On this sheet of lava, and of it, Pontgiband is built; and to this curious volcanic action the natural beauties which surround it are due. For the wide surface of the lava sheet is broken up into fern-covered masses piled together in wildest confusion, forming caves, monuments, and seas of basalt.

In some places the river flows between walls forty or fifty feet high, of the same rugged material. In others its course has disclosed columns of the pale brown basalt, crystallised into large hexagonal prisms. In others, again, pillared caverns seem to penetrate, which overhang the dancing stream beneath. Further on forests of dark silent pines line the sides of a wide, gloomy valley whose centre forms the river’s bed, over which it bubbles on, past the ruins of what has once been an immense monastery of the Chartreuse monks.

Besides all this, Pontgiband boasts of an old castle, itself lava built, whose battlemented towers frown over the town from the summit of the hill on which it is perched. There is, too, the Puy de Dome, the highest of the chain of hills, though never itself a cone of eruption. On it at certain, or uncertain times fairies and goblins swarm: there the unwary traveller may see sights and hear sounds at these times, such as mortal traveller never sees or hears elsewhere.
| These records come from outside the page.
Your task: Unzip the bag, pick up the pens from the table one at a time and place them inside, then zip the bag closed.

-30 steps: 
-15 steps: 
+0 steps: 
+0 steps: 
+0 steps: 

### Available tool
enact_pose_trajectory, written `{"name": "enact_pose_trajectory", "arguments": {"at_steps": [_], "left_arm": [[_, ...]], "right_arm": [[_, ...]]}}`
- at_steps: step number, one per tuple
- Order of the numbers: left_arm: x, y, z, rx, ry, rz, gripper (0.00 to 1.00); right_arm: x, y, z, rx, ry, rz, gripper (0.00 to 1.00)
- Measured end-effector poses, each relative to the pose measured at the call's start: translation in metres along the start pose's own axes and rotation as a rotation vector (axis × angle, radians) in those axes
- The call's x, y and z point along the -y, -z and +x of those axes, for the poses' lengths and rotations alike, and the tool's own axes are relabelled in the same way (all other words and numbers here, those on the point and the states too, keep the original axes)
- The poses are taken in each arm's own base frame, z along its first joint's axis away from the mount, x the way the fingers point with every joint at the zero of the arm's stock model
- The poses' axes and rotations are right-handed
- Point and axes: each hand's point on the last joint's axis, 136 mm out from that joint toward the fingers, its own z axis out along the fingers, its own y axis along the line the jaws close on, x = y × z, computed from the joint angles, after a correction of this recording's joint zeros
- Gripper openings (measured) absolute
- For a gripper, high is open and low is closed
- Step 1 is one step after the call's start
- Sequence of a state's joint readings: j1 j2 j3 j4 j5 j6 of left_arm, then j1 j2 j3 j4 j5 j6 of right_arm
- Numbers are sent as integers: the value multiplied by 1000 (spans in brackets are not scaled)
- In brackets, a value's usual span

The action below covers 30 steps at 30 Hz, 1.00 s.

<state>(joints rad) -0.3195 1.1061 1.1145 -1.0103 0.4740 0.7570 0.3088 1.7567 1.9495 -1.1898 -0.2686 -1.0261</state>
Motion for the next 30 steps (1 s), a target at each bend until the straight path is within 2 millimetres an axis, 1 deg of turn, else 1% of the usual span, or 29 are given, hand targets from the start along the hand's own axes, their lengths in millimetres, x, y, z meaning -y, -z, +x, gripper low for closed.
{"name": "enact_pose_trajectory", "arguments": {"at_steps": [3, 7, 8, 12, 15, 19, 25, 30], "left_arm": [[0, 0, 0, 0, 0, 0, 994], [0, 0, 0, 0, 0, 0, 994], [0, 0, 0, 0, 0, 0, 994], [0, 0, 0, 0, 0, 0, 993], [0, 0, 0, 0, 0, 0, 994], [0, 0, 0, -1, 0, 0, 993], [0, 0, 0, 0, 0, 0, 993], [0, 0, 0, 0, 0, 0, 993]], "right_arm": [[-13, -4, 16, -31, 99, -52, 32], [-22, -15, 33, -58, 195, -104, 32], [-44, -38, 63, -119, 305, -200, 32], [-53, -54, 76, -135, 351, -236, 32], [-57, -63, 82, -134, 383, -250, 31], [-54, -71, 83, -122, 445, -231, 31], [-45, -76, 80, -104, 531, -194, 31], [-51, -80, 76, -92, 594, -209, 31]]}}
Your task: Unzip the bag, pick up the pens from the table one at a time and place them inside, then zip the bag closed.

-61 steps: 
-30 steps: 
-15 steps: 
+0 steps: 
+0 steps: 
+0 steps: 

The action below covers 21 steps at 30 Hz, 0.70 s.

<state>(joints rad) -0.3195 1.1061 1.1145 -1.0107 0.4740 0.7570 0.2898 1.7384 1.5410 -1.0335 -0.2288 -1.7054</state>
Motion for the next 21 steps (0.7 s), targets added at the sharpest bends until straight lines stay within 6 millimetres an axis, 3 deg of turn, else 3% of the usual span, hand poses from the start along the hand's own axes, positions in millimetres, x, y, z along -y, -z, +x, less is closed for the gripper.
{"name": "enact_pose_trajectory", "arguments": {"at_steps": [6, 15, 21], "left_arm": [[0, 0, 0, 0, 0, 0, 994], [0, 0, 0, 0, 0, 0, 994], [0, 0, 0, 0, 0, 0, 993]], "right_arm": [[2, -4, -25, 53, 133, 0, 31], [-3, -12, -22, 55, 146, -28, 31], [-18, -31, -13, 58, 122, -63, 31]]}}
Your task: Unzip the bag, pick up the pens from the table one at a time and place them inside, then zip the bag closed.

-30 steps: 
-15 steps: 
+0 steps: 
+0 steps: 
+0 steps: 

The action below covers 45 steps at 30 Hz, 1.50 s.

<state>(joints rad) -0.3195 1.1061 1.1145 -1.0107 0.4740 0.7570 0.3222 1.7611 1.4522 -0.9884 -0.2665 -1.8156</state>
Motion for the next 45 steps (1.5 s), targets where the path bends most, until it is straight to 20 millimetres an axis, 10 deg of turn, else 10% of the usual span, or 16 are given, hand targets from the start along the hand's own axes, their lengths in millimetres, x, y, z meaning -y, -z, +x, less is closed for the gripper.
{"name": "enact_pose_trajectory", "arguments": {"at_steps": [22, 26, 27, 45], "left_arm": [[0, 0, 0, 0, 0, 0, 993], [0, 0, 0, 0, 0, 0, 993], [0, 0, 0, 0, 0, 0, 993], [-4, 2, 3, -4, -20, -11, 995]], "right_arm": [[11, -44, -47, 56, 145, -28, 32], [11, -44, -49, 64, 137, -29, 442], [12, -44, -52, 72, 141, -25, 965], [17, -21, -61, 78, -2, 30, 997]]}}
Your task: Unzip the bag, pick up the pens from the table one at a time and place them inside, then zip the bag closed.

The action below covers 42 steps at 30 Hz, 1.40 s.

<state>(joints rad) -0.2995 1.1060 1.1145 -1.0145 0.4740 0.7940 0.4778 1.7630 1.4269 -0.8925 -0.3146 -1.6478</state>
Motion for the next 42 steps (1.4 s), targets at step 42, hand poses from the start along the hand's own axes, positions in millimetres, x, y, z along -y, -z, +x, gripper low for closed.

The natives themselves are not unnoticeable. The men wild and weird in dress and manner; seldom venturing from their hill recesses, save when they clatter in their rattling sabots after their herds to the fair in the nearest town. The women, whose first peculiarity is universal, unmitigated and intense ugliness; and their second, a habit of bandaging their heads from cradledom upwards, in yards of never removed linen swathes, surmounted by caps of whose hideousness no words could give more than a faint idea, and who consequently become literally thick-headed; but who are, nevertheless (both men and women) a harmless, inoffensive set, barring dirt and an inherent distrust and dislike of the English, which seems, though not demonstratively, to pervade all classes in this, one of the best-preserved parts of real, old-fashioned, royal France.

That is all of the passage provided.